Self-documenting is a myth, and how to make your code self-documenting

Self-documenting code is often presented as a programmer's utopia, where you don't need to write comments at all! But code can never be entirely self-documenting. Here are some tips on how to clean up your code and write fewer comments without losing sight of the big picture.


# What is self-documenting code

In order to write code, you have to understand the surrounding code. And in order to understand it, you need to read it. Often repeatedly and frequently. So it's in everyone's best interest that this code is clear, concise and properly documented.

Self-documenting code is a goal that a lot of developers (including myself) set for themselves at least once.

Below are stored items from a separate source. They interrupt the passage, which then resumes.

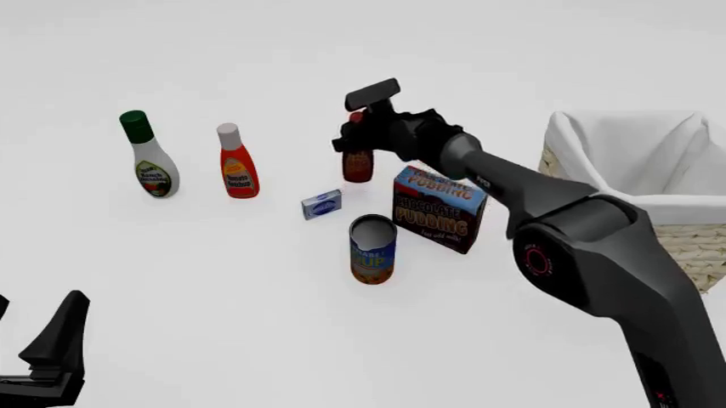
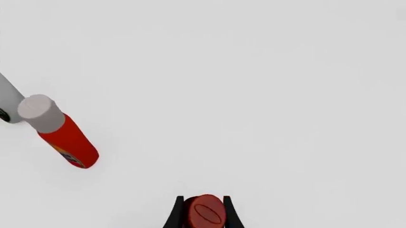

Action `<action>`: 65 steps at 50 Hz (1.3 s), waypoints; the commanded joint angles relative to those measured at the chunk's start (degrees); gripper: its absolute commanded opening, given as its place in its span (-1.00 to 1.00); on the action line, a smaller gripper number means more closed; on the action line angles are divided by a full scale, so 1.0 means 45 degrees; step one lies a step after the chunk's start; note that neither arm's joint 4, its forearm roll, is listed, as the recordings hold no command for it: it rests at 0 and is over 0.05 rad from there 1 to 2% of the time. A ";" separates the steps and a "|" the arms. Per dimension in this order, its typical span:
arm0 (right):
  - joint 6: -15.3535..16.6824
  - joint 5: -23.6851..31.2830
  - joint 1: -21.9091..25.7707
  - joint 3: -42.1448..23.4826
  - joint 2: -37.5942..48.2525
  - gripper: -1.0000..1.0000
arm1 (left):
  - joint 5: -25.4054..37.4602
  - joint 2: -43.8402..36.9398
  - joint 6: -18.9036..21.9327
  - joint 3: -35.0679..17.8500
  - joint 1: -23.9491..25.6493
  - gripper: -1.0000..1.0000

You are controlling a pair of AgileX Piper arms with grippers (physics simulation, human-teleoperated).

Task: Pick the bbq sauce and place it in the basket.

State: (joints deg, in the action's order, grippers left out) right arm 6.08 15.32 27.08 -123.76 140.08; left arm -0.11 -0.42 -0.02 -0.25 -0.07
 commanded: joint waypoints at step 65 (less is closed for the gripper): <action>0.1726 0.1054 -0.0842 0.4763 -0.8459 -1.00 | 0.0000 0.0000 0.0000 0.0000 0.0000 1.00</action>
State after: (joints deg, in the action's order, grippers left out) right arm 14.18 20.46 24.68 -106.66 107.74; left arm -0.11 -0.42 -0.02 -0.25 -0.07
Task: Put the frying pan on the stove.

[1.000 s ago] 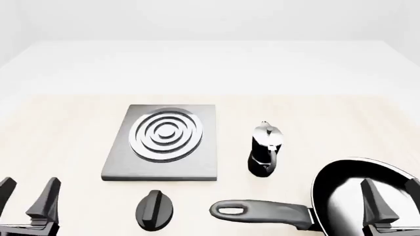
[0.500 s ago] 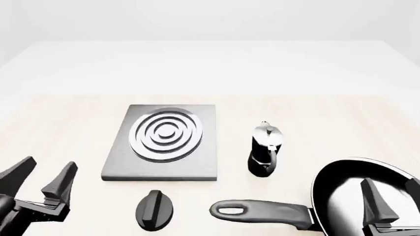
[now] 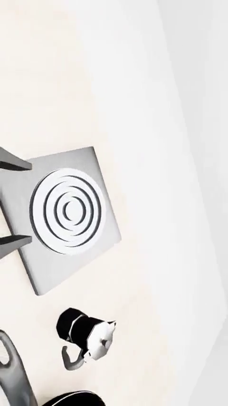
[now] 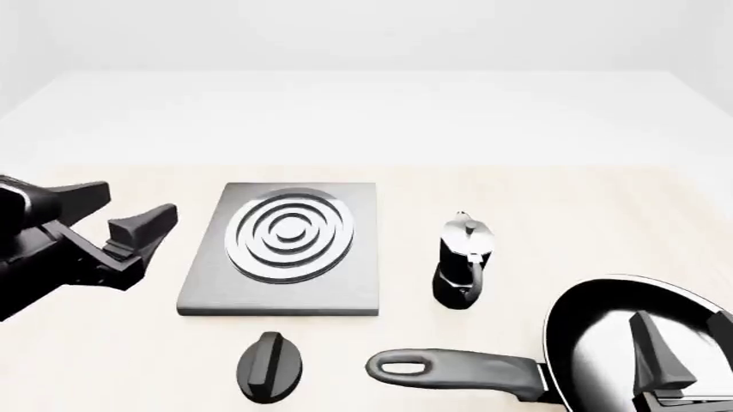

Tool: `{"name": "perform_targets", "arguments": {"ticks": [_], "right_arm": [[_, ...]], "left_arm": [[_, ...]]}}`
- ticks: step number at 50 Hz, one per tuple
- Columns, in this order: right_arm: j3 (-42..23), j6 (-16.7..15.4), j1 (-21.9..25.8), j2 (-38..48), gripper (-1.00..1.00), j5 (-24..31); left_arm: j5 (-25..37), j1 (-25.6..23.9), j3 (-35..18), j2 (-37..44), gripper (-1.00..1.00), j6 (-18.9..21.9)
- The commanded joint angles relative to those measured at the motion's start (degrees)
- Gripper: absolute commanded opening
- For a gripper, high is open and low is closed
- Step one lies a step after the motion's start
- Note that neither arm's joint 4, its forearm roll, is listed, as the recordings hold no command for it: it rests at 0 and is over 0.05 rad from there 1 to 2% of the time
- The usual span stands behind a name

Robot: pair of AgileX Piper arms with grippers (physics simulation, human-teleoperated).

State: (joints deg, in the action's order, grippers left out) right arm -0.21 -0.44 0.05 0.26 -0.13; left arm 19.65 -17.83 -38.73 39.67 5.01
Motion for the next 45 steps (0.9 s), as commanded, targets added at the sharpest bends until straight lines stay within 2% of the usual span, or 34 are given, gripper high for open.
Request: {"name": "perform_targets", "arguments": {"ticks": [1,2,4,7,14,16,18,20,23,31,34,37,45], "right_arm": [[0.01,0.00,0.00,-0.05,1.00,0.04],[0.02,0.00,0.00,-0.05,1.00,0.03],[0.03,0.00,0.00,-0.05,1.00,0.03],[0.03,0.00,0.00,-0.05,1.00,0.02],[0.04,0.00,-0.01,-0.03,1.00,0.00],[0.04,0.00,0.00,-0.02,1.00,0.00],[0.04,0.00,0.00,-0.02,1.00,-0.01],[0.04,0.00,0.00,-0.01,1.00,-0.02],[0.03,0.01,0.00,0.01,1.00,-0.02],[0.03,-0.01,0.00,0.00,1.00,-0.03],[0.03,0.00,-0.01,0.00,1.00,-0.04],[0.03,0.01,0.00,0.00,1.00,-0.03],[0.03,-0.01,0.00,0.00,1.00,-0.04]], "left_arm": [[12.09,-4.20,-12.92,8.85,1.00,1.15],[13.18,-5.04,-14.40,8.96,1.00,0.55],[15.25,-2.94,-15.84,10.30,1.00,1.76],[17.18,-4.05,-18.45,11.20,1.00,1.62],[25.14,-7.94,-25.89,16.57,1.00,2.21],[26.67,-10.31,-28.21,16.75,1.00,-0.08],[28.18,-11.44,-29.45,17.68,1.00,-0.02],[30.43,-10.11,-31.90,18.43,1.00,2.23],[33.79,-11.69,-35.30,19.65,1.00,2.33],[40.17,-14.92,-39.64,23.48,1.00,5.64],[42.01,-17.16,-42.44,25.00,1.00,5.15],[44.52,-16.42,-44.44,26.62,1.00,8.17],[49.05,-20.06,-48.56,29.74,1.00,10.95]]}}
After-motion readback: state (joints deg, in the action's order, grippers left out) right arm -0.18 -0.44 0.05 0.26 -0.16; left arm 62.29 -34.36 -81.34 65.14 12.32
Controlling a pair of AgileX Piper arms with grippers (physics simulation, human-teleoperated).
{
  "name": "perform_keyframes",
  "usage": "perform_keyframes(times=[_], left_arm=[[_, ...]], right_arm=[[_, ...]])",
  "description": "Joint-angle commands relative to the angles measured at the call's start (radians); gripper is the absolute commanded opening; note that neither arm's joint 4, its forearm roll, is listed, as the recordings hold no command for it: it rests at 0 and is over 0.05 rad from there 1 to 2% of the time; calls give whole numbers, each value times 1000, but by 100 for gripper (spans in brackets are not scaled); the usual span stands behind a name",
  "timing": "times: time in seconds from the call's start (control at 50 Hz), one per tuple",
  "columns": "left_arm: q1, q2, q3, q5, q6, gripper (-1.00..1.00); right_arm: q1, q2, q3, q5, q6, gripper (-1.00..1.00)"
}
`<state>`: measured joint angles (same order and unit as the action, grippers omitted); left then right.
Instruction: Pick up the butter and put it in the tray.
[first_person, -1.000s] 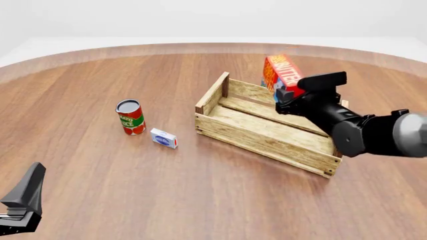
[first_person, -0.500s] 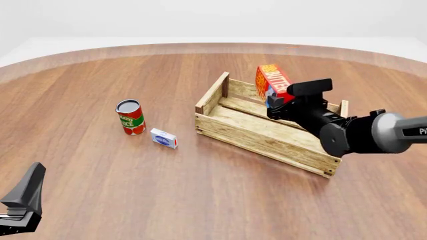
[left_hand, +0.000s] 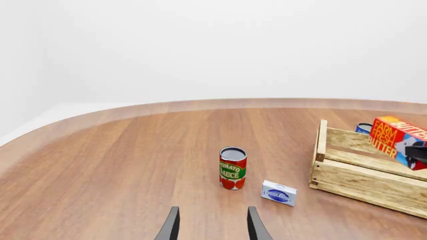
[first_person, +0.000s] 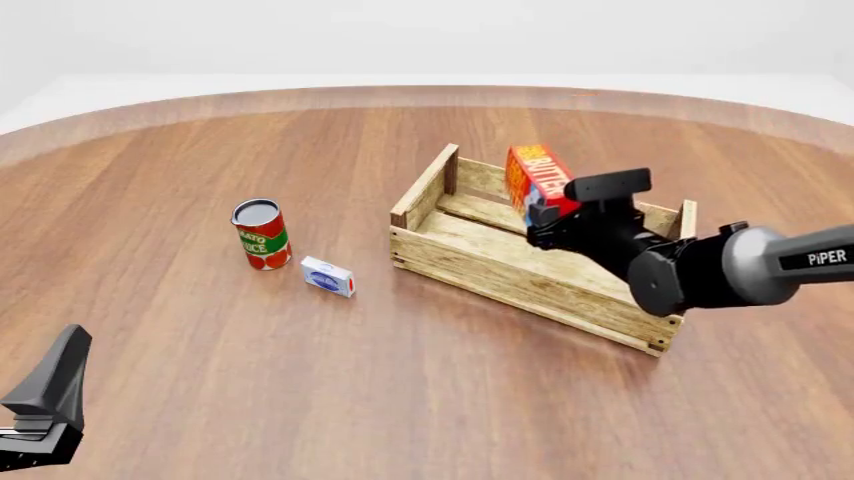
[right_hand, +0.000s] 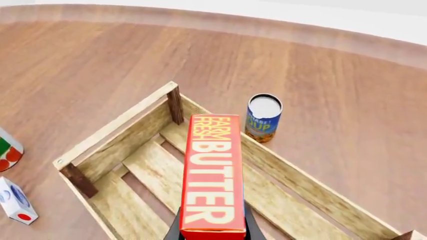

For most people it means you should write clean, well-structured code that makes it immediately obvious what's going on, so you don't need to write comments explaining it.

Well actually...

You can write the best, cleanest, most well-structured code anyone has ever seen, but here's the truth: You'll still need to write comments and document your code. You won't have to write as many comments, but you can't stop writing comments altogether.

Three questions

When someone reads what you wrote, for them to build the mental modal they need to understand it, your code needs to answer three questions:

  • What is the goal of this code?
  • How is it achieving that goal?
  • Why does it achieve that goal in this way?

Let's take a little piece of less-than-ideal code, examine why it's written like that, and try to improve it so it answers all three questions.

Note: The code samples are written in Javascript/Typescript, but the theory should be applicable for any language

# The code

While experimenting with a new feature, you're just trying to get something working. So it can be tempting to think "I'll clean this up later" and write something like this:

function get() {
    const arr = db.getAll();
    return arr.map(i => i.name);
}

Only you don't clean it up because deadlines are looming and you have ten more things to finish before tomorrow's standup. And so that piece of code sits in your codebase for seven months, until another developer — let's call him Steve — needs to update something in that file.

After reading the function for the first time, Steve will probably have several questions:

  • What is this function getting?
  • What is in arr?
  • Why does it map to name?

By parsing what's happening, Steve can deduce a partial answer to these questions:

  • The variable arr must be an array, given its name and the fact that arr.map() is used.
  • The values in arr must have a property called name since it is mapped.
  • The function returns an array.

As you can see, Steve is trying to deduce the what and the why based on the only thing he has: the how. This happens a lot, in all types of codebases, and most developers don't even think twice about it. But in the end, the time and energy you spent parsing this kind of code adds up and takes away from your time working on the code.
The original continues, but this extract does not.